Abstract
This paper seeks to determine the crux of the Argentine Paradox in a contemporary context from a Sectoral Financial Balances (SFB) perspective. Since 2007, under President Cristina Fernandez Kirchner and subsequently, under President Mauricio Marci from 2015, Argentina has experienced severe macroeconomic crises characterized by high inflation, increasing unemployment, erratic GDP growth and a depreciating peso. This is surprising for a country that was around a century ago, one of the richest in the world. While many answers have been discussed in academia and the popular media, we carry out a sectoral decomposition of the Argentine economy to show that the essence of the problem is the structural stagnation of the private domestic sector, which has been unable to develop adequate economic complexity and turn Argentina into a globally competitive player so as to increase its export capabilities or attract autonomous capital inflows to cover the current account deficit.

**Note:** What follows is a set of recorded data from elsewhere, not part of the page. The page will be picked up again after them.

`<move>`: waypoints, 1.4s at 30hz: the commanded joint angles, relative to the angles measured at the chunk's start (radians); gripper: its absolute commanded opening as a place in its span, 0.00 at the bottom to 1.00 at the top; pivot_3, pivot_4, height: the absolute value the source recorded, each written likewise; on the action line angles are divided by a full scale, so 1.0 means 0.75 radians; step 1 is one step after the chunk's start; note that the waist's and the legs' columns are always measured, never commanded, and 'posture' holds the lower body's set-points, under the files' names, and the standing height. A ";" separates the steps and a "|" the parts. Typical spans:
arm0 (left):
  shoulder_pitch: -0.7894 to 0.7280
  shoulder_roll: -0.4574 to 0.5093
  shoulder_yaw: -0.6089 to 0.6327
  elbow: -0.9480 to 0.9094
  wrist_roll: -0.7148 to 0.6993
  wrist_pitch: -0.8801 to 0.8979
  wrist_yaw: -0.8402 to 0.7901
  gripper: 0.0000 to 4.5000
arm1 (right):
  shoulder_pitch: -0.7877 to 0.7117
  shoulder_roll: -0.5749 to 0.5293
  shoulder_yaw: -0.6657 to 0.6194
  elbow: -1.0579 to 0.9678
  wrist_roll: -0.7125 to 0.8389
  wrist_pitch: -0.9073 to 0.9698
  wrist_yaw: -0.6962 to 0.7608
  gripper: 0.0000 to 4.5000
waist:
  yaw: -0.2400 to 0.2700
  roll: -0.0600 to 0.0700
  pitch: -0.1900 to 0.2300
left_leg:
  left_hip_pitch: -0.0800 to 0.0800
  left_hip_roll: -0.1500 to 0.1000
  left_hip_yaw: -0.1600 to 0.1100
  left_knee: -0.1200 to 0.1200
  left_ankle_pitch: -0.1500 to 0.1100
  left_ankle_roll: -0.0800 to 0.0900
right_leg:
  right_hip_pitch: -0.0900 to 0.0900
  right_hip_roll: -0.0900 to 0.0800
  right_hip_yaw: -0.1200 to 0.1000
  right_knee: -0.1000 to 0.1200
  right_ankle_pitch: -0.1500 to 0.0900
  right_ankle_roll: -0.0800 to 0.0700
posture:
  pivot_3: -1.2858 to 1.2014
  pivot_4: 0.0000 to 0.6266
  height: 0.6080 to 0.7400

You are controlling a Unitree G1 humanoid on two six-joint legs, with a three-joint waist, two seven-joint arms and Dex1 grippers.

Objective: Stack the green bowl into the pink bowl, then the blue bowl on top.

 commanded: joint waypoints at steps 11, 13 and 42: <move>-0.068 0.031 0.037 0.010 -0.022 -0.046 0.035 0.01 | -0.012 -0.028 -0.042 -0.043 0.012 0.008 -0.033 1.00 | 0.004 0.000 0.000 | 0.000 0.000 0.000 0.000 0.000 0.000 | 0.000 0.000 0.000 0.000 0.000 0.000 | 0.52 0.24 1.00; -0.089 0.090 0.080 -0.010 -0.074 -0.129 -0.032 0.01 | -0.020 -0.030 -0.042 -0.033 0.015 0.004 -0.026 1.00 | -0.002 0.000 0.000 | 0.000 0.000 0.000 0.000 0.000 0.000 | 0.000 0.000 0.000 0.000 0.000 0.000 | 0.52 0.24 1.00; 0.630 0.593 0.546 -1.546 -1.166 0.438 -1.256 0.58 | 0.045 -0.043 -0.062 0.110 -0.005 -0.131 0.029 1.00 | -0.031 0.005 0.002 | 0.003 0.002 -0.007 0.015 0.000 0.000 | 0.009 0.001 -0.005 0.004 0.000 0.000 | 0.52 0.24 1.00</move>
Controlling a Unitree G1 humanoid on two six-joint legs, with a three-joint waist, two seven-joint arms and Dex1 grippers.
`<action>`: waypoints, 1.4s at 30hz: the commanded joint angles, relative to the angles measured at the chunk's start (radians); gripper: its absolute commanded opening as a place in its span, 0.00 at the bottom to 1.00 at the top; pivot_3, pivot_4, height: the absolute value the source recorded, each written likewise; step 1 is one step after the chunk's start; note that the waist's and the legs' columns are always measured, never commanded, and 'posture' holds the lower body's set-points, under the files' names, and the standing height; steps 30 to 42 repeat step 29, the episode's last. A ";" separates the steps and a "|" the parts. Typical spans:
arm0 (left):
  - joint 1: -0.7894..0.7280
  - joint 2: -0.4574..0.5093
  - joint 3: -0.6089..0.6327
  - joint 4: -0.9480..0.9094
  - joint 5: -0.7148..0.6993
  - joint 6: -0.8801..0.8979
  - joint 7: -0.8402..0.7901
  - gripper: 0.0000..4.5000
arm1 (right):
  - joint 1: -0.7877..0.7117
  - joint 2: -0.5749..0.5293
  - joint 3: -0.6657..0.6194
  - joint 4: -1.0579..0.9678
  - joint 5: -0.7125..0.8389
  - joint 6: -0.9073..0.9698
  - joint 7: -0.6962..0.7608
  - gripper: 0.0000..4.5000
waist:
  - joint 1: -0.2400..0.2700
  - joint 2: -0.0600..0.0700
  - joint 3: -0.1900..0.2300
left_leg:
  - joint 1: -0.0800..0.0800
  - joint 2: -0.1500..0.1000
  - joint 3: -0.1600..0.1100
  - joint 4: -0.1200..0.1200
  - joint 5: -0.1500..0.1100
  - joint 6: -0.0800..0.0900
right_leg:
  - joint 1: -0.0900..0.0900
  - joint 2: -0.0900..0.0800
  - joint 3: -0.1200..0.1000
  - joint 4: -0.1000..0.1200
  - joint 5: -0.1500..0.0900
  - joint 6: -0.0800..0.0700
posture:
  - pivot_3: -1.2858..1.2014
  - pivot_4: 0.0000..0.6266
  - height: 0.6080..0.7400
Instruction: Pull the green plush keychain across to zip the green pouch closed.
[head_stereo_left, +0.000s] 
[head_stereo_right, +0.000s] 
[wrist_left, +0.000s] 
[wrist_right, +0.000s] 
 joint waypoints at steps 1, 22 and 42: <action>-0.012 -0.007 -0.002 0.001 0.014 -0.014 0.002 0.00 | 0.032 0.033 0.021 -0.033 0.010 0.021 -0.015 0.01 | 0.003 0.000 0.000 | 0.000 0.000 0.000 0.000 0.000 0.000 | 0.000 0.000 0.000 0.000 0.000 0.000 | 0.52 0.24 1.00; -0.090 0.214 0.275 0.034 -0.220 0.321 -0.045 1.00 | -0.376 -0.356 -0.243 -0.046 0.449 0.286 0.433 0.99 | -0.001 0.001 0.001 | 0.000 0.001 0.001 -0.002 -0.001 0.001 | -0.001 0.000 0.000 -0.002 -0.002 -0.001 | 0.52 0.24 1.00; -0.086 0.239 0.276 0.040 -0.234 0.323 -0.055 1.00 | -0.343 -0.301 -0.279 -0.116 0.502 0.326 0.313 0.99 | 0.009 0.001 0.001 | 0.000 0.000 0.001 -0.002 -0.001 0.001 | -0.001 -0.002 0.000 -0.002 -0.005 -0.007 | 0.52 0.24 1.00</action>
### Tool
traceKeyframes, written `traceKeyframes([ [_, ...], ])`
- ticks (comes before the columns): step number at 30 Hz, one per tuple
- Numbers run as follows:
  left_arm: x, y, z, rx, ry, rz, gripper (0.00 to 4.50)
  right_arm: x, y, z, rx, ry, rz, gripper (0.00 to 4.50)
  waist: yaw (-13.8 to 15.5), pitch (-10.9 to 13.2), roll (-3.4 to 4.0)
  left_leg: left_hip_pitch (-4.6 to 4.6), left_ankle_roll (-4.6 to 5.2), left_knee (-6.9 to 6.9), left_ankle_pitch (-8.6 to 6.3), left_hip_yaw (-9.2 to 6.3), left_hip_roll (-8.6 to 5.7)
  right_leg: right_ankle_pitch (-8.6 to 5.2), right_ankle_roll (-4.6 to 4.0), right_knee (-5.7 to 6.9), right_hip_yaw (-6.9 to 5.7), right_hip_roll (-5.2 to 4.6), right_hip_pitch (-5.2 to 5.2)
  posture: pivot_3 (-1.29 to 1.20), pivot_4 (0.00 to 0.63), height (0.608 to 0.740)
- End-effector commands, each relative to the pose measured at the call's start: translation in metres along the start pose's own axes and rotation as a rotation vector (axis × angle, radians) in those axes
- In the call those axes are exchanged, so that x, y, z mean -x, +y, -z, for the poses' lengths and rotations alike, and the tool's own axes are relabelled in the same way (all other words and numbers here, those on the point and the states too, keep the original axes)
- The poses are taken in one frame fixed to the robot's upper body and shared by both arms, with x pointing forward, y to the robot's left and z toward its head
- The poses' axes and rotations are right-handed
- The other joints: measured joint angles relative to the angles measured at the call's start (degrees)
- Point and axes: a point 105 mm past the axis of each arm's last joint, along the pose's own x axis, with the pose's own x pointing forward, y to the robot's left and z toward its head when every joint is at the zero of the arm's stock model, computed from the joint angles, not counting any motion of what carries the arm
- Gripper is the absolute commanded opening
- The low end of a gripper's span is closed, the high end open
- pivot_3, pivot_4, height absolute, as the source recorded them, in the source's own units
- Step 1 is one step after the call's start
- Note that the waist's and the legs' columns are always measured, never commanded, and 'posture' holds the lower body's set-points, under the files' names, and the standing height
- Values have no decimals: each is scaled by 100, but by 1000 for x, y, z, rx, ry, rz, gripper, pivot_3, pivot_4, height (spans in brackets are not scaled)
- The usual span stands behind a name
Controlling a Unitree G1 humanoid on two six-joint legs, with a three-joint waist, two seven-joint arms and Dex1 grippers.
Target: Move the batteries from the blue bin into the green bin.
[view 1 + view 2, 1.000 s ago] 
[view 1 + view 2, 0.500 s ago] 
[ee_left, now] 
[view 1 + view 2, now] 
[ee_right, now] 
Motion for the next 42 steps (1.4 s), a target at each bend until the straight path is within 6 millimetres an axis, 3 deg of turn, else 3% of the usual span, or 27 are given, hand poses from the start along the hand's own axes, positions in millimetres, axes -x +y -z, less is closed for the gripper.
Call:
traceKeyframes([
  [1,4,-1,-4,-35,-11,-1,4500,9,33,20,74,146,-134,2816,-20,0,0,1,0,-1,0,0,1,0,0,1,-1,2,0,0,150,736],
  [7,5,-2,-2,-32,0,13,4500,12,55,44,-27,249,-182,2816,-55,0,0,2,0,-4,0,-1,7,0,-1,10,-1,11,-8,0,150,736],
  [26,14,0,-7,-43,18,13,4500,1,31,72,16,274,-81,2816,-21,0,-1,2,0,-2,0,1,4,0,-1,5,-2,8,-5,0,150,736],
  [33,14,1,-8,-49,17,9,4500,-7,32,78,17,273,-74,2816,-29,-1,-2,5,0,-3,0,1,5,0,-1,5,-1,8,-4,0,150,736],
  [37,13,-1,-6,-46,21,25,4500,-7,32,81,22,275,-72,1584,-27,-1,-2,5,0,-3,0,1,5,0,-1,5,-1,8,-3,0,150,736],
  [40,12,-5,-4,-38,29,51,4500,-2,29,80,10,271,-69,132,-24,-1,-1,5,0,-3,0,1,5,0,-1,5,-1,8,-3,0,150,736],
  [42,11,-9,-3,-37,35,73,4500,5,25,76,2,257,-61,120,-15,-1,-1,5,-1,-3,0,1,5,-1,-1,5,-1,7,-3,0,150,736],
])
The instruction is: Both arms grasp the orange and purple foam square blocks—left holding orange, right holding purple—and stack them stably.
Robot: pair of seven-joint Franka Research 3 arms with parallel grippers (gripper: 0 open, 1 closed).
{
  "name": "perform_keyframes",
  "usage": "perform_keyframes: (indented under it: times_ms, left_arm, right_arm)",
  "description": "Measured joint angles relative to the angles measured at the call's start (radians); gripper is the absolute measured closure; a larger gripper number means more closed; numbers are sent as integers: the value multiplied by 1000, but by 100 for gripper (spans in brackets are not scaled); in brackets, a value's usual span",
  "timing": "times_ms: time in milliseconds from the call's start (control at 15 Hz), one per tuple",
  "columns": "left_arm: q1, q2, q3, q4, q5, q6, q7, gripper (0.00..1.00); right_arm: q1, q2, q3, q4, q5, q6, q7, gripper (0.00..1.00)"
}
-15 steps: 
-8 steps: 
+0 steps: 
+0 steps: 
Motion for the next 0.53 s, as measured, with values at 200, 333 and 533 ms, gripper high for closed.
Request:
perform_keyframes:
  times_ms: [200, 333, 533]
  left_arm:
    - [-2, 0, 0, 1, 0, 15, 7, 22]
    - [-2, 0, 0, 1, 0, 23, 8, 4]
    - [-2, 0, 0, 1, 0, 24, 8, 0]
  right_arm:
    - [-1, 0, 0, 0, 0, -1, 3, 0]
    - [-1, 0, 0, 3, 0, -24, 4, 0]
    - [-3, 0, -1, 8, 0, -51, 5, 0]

Instead, successive Argentine governments have had to turn to either autarkic policies or accommodate the current account deficit through issue of its own financial liabilities i.e. sovereign external debt, which in turn, have led to either dwindling foreign exchange reserves or has drawn the country into a debt trap, respectively. The Argentine Paradox has important lessons for other emerging economies, including India, which struggles to develop economic complexity even as it falters in attaining a high growth trajectory.
Keywords: Argentine Paradox, current account deficit, debt trap, sectoral financial balances, macroeconomic crises
Introduction
Although the term “Argentine Paradox” is usually used in a historical context, highlighting Argentina as one of the richest countries at the turn of the twentieth century that experienced decline since 1928 – the final year of its “belle époque” (Glaeser et al, 2018, p. 4) – this paper (re)contextualizes the term in a more contemporary context. Why does a country like Argentina, with a per capita income of US$ 11,000 and US$ 20,000 in PPP terms, ranked 47 on the Human Development Index with an absolute score of 0.825, and blessed with abundant natural resources face severe and recurrent macroeconomic crises on a scale and at intervals rarely experienced by emerging economies in Asia or other middle income countries of South America? Argentina’s crises are extreme with galloping inflation rates, a depreciating currency accompanied by unemployment, high interest rates, erratic GDP growth, debt repayment defaults and chronic current account imbalance.